■ DATA SECTION
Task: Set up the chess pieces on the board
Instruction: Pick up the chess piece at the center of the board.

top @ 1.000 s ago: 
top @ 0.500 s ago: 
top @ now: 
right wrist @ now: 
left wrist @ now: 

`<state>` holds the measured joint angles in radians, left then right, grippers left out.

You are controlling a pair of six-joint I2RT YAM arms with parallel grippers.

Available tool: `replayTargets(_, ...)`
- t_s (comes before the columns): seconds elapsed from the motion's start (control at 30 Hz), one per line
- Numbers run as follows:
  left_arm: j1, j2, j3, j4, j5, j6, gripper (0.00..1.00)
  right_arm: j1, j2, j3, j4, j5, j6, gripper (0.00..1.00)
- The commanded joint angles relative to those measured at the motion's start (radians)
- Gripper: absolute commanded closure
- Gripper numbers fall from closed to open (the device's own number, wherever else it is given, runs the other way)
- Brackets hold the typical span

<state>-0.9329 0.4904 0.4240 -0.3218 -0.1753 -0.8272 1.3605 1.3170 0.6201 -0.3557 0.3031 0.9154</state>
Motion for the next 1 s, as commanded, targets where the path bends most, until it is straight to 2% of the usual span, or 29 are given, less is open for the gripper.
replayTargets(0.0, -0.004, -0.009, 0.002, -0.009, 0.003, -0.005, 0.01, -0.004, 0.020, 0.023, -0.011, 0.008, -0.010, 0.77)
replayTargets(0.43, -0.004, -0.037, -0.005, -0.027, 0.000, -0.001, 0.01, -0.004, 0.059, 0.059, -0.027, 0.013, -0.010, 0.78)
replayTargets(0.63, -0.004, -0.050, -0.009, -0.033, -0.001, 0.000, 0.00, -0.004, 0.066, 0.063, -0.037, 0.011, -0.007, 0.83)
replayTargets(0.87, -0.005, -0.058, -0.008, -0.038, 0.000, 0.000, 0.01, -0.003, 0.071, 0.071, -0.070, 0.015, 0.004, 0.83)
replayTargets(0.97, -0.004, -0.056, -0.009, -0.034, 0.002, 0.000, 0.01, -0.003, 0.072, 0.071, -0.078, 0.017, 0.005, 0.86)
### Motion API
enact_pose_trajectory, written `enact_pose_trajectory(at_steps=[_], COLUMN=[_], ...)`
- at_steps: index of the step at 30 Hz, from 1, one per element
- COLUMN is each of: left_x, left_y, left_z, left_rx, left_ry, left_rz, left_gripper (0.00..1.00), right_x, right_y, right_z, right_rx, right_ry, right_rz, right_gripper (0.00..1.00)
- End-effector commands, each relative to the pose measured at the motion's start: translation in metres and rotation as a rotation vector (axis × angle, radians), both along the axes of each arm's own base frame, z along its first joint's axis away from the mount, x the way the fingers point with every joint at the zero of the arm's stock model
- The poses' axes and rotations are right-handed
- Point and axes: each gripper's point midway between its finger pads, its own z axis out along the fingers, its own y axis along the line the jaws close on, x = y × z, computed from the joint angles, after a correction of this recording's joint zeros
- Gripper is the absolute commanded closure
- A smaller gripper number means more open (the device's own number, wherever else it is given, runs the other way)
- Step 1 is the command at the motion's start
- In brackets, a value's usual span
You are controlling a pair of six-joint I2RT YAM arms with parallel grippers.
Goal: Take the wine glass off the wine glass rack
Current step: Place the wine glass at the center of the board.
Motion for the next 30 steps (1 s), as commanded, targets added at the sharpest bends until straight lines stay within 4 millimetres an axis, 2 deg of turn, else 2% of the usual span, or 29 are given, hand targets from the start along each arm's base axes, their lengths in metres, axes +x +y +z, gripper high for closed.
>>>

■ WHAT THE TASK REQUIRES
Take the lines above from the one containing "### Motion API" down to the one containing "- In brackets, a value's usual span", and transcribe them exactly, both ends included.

■ ANSWER TO THE PROBLEM
### Motion API
enact_pose_trajectory, written `enact_pose_trajectory(at_steps=[_], COLUMN=[_], ...)`
- at_steps: index of the step at 30 Hz, from 1, one per element
- COLUMN is each of: left_x, left_y, left_z, left_rx, left_ry, left_rz, left_gripper (0.00..1.00), right_x, right_y, right_z, right_rx, right_ry, right_rz, right_gripper (0.00..1.00)
- End-effector commands, each relative to the pose measured at the motion's start: translation in metres and rotation as a rotation vector (axis × angle, radians), both along the axes of each arm's own base frame, z along its first joint's axis away from the mount, x the way the fingers point with every joint at the zero of the arm's stock model
- The poses' axes and rotations are right-handed
- Point and axes: each gripper's point midway between its finger pads, its own z axis out along the fingers, its own y axis along the line the jaws close on, x = y × z, computed from the joint angles, after a correction of this recording's joint zeros
- Gripper is the absolute commanded closure
- A smaller gripper number means more open (the device's own number, wherever else it is given, runs the other way)
- Step 1 is the command at the motion's start
- In brackets, a value's usual span

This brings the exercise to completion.